Records from a data source
----------

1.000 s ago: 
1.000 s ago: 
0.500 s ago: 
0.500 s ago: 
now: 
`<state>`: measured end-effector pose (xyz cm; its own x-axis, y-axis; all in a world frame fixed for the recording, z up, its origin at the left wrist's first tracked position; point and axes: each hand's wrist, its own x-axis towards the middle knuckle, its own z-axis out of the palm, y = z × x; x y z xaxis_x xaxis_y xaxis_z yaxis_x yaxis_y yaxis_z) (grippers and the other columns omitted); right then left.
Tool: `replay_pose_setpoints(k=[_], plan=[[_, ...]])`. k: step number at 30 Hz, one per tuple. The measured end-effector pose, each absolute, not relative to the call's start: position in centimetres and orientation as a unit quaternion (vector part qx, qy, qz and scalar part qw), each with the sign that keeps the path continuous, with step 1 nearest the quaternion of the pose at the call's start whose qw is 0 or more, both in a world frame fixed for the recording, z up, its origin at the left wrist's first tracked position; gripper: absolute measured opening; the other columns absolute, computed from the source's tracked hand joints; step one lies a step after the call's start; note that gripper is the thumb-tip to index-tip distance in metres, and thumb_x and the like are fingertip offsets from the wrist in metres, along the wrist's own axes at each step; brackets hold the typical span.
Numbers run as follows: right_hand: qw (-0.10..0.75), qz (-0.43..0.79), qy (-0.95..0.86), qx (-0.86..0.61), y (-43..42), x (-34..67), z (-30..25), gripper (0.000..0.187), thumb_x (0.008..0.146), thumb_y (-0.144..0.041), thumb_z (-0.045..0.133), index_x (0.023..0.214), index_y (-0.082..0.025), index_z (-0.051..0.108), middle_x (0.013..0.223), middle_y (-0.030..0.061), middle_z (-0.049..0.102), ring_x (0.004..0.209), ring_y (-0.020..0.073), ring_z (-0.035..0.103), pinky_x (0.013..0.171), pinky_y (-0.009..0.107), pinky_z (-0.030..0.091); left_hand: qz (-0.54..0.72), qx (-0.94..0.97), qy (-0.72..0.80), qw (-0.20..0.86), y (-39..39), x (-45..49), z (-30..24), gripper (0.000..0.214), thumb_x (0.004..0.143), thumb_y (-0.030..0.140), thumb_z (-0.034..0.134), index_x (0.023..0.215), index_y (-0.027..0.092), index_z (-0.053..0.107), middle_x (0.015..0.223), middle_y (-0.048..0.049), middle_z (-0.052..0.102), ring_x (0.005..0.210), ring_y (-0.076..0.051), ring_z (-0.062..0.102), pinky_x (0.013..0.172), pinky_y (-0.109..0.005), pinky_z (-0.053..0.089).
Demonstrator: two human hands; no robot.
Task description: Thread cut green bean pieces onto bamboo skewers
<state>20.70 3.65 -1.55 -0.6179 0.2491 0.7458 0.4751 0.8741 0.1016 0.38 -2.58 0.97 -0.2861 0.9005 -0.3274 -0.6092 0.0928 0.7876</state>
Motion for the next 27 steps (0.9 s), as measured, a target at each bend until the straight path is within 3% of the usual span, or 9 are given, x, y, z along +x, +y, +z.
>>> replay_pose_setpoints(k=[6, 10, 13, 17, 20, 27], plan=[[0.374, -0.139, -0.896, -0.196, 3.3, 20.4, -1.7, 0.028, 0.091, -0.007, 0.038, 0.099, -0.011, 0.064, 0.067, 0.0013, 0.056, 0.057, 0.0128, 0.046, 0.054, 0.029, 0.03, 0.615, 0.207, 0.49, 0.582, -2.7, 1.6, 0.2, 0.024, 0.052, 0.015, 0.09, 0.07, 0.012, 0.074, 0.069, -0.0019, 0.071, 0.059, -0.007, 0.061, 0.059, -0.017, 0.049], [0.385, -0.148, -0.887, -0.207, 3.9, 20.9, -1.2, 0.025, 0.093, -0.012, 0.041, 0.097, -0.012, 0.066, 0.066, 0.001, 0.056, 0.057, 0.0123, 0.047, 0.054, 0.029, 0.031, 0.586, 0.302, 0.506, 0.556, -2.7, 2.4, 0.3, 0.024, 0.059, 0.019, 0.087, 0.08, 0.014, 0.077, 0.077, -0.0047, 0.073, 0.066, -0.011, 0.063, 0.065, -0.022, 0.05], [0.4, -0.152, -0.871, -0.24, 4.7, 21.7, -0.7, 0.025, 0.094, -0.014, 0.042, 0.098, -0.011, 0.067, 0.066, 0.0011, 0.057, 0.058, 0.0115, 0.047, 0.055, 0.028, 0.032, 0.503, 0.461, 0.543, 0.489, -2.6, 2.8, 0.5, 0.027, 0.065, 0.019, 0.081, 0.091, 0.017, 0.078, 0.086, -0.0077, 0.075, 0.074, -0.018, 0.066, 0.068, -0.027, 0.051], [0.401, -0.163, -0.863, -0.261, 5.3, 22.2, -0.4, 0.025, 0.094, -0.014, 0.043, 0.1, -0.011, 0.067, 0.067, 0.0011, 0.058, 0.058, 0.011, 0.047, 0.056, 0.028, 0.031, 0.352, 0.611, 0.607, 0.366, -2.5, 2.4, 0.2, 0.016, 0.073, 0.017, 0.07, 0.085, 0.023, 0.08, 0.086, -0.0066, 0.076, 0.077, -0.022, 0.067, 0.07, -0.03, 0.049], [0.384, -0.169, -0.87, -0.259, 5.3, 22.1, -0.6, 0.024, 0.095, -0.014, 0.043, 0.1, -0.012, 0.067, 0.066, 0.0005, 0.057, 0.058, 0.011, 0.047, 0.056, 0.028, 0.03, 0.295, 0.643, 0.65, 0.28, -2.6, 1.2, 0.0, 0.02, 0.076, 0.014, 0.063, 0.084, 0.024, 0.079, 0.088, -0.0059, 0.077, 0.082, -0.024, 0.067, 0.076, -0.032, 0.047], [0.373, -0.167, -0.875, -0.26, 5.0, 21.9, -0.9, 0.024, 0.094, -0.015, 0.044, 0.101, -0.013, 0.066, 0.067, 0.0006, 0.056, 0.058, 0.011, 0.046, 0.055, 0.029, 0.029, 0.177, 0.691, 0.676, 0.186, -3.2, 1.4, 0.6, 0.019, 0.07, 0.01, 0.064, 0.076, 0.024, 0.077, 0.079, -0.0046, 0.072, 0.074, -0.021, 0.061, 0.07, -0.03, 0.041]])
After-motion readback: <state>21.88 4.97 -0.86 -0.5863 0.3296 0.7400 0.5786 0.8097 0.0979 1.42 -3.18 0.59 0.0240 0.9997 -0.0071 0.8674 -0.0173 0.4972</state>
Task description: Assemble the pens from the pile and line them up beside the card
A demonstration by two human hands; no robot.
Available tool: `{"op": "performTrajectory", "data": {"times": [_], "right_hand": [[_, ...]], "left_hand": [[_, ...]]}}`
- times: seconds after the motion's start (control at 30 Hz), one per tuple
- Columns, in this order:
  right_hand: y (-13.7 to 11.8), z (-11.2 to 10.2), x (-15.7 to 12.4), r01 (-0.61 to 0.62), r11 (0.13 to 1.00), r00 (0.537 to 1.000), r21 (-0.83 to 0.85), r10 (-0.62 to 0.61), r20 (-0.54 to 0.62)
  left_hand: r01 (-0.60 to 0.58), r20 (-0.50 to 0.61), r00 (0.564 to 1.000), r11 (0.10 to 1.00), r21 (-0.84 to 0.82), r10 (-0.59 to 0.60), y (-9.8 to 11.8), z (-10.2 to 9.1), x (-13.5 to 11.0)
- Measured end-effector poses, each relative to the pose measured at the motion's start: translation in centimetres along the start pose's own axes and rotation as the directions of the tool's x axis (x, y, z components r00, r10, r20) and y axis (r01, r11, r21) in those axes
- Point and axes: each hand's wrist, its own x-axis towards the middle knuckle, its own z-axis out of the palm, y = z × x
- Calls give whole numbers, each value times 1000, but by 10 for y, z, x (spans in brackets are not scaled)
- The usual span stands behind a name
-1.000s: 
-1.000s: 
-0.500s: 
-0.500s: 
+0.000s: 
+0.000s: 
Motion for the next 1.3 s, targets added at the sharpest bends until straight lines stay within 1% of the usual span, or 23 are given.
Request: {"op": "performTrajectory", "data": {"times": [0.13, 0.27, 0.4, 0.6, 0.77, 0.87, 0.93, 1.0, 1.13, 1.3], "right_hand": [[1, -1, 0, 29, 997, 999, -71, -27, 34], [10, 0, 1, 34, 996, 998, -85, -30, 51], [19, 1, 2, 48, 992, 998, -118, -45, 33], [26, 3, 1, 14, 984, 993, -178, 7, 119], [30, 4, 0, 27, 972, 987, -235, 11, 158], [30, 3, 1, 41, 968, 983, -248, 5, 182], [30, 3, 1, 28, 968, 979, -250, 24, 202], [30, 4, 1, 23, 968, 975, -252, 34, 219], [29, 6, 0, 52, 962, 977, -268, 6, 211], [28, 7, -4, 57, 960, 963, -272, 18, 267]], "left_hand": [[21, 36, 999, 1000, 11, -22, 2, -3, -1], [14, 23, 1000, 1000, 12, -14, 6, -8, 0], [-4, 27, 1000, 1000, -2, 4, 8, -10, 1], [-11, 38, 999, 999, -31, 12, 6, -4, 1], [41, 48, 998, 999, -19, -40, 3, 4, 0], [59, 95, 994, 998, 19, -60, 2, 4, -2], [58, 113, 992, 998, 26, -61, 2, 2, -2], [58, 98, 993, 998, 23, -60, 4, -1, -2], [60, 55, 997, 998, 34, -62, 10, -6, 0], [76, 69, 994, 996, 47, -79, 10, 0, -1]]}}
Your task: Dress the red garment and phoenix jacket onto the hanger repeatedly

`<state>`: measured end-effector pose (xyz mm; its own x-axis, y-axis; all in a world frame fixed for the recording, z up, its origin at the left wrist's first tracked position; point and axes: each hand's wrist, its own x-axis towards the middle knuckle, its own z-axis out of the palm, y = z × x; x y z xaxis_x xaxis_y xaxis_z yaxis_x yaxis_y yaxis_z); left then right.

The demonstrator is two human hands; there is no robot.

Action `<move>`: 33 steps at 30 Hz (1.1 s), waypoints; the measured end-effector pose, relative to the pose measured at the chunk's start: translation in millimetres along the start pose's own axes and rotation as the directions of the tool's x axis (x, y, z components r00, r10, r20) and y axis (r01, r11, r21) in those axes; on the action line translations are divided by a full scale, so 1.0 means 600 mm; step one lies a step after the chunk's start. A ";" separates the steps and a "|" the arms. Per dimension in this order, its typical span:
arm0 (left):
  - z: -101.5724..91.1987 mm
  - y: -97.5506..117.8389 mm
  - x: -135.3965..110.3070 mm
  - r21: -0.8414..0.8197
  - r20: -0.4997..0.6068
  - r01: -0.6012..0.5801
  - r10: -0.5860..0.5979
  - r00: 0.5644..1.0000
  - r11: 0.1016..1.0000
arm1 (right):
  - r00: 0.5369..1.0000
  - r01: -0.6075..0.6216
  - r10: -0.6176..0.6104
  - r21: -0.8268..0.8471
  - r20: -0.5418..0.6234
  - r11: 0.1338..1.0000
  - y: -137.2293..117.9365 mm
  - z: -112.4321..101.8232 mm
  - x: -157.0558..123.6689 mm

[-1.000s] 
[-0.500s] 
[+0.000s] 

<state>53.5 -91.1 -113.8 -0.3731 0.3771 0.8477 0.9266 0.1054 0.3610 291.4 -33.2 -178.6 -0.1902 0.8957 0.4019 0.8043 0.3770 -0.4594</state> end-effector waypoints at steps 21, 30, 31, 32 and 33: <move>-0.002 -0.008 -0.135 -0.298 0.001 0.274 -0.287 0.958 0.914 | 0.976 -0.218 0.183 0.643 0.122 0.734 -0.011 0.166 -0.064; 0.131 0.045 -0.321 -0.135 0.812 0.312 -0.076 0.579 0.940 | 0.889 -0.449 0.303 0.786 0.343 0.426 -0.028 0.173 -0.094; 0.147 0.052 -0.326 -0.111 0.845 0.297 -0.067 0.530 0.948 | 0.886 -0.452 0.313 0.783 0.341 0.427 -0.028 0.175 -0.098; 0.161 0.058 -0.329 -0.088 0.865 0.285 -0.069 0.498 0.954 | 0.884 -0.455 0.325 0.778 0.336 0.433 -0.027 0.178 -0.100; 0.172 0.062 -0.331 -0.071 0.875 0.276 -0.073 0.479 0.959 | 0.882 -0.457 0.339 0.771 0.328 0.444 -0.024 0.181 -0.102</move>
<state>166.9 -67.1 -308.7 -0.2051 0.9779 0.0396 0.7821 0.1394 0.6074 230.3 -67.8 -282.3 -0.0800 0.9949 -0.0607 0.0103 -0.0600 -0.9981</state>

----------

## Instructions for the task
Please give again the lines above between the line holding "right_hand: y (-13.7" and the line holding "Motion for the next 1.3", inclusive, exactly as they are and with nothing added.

## Task response
  right_hand: y (-13.7 to 11.8), z (-11.2 to 10.2), x (-15.7 to 12.4), r01 (-0.61 to 0.62), r11 (0.13 to 1.00), r00 (0.537 to 1.000), r21 (-0.83 to 0.85), r10 (-0.62 to 0.61), r20 (-0.54 to 0.62)
  left_hand: r01 (-0.60 to 0.58), r20 (-0.50 to 0.61), r00 (0.564 to 1.000), r11 (0.10 to 1.00), r21 (-0.84 to 0.82), r10 (-0.59 to 0.60), y (-9.8 to 11.8), z (-10.2 to 9.1), x (-13.5 to 11.0)
- Measured end-effector poses, each relative to the pose measured at the motion's start: translation in centimetres along the start pose's own axes and rotation as the directions of the tool's x axis (x, y, z components r00, r10, r20) and y axis (r01, r11, r21) in those axes
- Point and axes: each hand's wrist, its own x-axis towards the middle knuckle, its own z-axis out of the palm, y = z × x
- Calls give whole numbers, each value times 1000, but by 10 for y, z, x (spans in brackets are not scaled)
- The usual span stands behind a name
-1.000s: 
-1.000s: 
-0.500s: 
-0.500s: 
+0.000s: 
+0.000s: 
Motion for the next 1.3 s, targets added at the sharpest bends until straight lines stay within 1% of the usual span, or 23 are given.

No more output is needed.